• [WORK INSTRUCTIONS]: Could you restate the data below word for word, without its pictures?

● ● ●

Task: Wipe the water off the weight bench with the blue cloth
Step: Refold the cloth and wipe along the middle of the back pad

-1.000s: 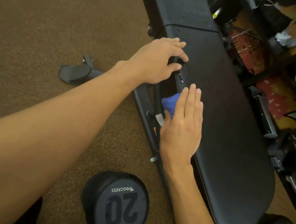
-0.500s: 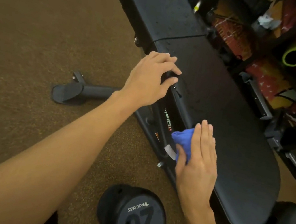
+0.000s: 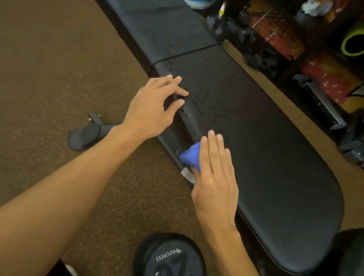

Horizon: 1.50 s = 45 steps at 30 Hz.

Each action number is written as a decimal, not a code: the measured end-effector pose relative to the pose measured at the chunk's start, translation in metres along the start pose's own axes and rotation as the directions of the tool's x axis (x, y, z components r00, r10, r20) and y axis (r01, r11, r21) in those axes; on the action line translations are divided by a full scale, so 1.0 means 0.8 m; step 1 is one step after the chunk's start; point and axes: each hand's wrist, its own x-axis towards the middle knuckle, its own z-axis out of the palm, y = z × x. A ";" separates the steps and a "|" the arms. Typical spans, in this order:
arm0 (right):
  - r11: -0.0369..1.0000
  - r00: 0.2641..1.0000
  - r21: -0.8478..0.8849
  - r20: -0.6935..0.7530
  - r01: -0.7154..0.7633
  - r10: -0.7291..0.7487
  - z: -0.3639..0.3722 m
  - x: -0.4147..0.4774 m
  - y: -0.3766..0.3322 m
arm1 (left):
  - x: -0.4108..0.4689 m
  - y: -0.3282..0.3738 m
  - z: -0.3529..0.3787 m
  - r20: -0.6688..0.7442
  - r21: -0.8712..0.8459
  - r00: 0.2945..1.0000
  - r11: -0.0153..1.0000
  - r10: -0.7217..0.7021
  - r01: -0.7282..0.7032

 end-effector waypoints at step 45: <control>0.891 0.940 0.358 0.292 -0.280 0.178 -0.041 0.050 0.072 | 0.041 -0.024 0.009 0.072 -0.014 0.984 0.987 0.163 -0.162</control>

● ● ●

• [SOLUTION]:
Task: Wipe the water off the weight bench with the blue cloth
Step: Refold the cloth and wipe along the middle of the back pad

-1.000s: 
-0.500s: 
+0.000s: 

Horizon: 1.50 s = 45 steps at 30 Hz.

Each action number is written as a decimal, not a code: the measured end-effector pose relative to the pose measured at the chunk's start, translation in metres along the start pose's own axes and rotation as the directions of the tool's x axis (x, y, z components r00, r10, r20) and y axis (r01, r11, r21) in those axes; on the action line translations are divided by a full scale, so 1.0 means 0.8 m; step 1 is one step after the chunk's start; point and axes: each hand's wrist, its own x-axis towards the middle knuckle, its own z-axis out of the palm, y = z × x. A ";" separates the steps and a "|" the arms. Typical spans, in this order:
arm0 (right):
  - r11: -0.0369..1.0000
  - r00: 0.2641..1.0000
  - r21: -0.8478..0.8849
  - r20: -0.6935..0.7530
  - r01: -0.7154..0.7633
  - r10: -0.7291..0.7487
  - z: -0.3639..0.3722 m
  - x: -0.4147..0.4774 m
  - y: -0.3766..0.3322 m
arm1 (left):
  - x: -0.4108..0.4689 m
  - y: -0.3282..0.3738 m
  - z: -0.3529..0.3787 m
  - r20: -0.6688..0.7442
  - r21: -0.8712..0.8459
  - r00: 0.2945..1.0000
  - r11: -0.0153..1.0000
  - r10: -0.7217..0.7021
  - r01: -0.7282..0.7032

 end-effector waypoints at step 45: <control>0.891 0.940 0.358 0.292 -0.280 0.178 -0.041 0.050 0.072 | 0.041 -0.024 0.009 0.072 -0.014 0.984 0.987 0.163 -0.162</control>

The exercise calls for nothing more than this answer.